*Task requirements:* Set down, please, exactly the lines below that run from the line with "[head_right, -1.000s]" to the line with "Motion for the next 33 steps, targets", both lines included.
■ ■ ■ ■ ■ ■ ■
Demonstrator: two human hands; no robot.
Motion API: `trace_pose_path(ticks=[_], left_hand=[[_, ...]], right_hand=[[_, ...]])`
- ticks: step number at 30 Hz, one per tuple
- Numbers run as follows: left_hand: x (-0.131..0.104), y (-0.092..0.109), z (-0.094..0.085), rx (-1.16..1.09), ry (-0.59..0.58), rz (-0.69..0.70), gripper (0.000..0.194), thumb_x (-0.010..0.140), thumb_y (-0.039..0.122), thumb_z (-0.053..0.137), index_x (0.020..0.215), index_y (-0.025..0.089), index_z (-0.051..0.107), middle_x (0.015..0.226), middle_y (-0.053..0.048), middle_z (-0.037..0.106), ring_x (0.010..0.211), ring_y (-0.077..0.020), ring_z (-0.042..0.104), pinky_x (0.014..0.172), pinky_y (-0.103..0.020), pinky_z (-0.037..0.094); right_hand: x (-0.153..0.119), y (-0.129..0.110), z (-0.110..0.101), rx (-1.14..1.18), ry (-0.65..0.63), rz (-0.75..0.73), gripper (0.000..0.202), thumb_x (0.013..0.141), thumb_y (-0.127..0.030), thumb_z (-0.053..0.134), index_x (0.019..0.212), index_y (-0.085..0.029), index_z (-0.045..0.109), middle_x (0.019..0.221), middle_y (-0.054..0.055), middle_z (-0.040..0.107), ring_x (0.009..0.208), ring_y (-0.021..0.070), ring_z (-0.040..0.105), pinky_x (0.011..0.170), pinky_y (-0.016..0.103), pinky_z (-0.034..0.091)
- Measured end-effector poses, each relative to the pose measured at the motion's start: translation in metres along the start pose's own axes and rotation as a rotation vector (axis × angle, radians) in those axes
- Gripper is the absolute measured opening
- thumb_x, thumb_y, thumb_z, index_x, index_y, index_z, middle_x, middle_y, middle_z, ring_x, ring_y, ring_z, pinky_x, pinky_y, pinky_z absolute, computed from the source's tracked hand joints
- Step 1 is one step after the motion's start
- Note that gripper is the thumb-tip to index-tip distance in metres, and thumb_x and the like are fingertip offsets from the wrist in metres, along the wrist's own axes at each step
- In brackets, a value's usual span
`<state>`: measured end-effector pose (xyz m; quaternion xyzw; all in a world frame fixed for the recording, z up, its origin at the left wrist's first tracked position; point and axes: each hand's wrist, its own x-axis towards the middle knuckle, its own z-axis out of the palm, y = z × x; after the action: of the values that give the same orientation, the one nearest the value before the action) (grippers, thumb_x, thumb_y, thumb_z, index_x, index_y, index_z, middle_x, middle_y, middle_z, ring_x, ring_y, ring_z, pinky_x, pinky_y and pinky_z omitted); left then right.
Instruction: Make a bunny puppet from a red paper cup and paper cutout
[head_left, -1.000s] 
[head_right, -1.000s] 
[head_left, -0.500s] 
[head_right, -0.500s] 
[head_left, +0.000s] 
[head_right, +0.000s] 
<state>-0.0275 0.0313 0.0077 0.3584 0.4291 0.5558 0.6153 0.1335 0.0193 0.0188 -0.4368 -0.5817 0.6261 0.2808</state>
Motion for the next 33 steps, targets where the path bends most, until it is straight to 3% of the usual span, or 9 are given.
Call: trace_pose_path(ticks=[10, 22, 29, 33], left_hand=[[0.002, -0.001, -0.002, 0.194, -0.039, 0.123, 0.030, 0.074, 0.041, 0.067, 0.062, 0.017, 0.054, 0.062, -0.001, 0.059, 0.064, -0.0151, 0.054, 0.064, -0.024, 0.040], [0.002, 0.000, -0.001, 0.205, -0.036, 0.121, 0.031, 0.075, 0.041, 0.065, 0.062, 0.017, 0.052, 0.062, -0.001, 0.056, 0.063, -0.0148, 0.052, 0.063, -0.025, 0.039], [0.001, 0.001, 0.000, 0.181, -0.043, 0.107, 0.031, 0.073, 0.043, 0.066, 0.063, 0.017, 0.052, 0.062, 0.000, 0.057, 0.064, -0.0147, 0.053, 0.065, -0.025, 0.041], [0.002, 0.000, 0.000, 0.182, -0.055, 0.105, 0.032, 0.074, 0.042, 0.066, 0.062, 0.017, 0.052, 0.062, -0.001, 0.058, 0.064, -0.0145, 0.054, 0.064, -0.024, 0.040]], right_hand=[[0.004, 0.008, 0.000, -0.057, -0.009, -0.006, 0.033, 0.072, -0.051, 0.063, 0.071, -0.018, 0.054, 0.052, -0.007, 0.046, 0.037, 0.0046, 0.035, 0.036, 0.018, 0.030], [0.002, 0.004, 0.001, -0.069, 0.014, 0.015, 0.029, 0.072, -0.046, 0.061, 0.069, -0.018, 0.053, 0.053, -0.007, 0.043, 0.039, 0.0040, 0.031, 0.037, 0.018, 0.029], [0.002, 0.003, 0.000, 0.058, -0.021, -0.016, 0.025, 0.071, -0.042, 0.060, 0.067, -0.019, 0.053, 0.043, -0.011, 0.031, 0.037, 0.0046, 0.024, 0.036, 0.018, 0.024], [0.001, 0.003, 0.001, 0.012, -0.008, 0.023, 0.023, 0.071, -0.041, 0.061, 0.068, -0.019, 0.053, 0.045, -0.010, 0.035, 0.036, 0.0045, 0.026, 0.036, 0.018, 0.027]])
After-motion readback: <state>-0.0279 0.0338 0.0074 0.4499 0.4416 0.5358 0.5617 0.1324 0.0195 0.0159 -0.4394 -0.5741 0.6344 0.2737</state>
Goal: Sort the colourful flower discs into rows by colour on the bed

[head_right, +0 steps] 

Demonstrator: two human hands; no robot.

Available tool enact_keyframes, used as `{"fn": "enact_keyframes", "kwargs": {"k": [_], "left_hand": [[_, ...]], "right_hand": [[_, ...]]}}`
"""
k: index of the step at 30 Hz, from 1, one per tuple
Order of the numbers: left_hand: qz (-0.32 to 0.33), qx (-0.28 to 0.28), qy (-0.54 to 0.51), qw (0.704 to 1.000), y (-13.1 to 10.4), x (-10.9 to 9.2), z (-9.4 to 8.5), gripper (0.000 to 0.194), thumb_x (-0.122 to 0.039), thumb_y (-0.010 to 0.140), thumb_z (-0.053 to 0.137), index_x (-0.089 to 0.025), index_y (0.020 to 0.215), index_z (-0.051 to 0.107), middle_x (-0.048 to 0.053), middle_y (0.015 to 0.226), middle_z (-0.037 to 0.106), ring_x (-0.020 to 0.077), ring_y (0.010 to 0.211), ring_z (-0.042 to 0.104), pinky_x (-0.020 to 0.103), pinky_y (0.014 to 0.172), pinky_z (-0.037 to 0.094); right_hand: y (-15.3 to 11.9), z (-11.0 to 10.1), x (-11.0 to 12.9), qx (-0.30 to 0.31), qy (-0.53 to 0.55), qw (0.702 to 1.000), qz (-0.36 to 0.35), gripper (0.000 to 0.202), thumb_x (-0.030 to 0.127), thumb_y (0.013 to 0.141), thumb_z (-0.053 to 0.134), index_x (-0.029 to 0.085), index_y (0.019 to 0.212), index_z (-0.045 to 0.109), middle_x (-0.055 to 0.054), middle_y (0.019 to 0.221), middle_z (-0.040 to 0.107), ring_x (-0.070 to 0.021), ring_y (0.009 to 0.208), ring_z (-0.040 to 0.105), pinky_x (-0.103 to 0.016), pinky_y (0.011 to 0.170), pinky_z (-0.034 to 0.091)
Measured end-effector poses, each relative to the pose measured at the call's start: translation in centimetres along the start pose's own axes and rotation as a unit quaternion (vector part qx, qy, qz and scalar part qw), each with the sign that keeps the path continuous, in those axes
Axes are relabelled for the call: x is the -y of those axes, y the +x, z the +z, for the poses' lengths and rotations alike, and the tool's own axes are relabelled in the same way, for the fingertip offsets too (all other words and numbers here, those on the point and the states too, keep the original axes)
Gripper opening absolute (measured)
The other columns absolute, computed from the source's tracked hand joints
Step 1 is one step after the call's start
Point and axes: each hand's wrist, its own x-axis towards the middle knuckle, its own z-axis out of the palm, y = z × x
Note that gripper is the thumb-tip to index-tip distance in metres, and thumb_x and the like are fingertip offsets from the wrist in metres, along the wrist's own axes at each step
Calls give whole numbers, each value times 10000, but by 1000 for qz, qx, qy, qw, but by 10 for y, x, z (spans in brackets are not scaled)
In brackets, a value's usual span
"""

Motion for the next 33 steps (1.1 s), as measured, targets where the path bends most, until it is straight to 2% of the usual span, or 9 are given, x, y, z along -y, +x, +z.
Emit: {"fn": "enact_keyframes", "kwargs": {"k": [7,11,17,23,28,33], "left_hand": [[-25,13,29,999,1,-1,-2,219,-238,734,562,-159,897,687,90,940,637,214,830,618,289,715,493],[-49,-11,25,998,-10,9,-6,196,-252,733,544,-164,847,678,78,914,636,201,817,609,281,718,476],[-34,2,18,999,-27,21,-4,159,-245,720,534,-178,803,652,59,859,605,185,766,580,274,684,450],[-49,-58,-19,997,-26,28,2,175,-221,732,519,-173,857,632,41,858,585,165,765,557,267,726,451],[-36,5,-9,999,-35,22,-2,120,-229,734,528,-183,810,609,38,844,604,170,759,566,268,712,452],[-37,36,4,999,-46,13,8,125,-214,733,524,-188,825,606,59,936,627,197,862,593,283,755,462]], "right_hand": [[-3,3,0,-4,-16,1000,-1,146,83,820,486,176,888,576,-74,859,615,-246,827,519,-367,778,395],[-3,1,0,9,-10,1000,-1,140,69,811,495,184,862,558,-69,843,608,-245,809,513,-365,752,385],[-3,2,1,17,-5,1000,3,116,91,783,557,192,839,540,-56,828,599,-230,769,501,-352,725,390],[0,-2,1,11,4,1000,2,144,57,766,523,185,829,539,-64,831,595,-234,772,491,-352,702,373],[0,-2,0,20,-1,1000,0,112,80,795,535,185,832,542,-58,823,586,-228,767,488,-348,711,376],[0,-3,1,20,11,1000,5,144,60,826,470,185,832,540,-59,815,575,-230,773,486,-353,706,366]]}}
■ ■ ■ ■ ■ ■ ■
*Expected answer:*
[head_right, -1.000s] 
[head_left, -0.500s] 
[head_right, -0.500s] 
[head_left, +0.000s] 
[head_right, +0.000s] 
<state>-0.0275 0.0313 0.0077 0.3584 0.4291 0.5558 0.6153 0.1335 0.0193 0.0188 -0.4368 -0.5817 0.6261 0.2808</state>
Motion for the next 33 steps, targets where the path bends most, until it is straight to 3% of the usual span, or 9 are given.

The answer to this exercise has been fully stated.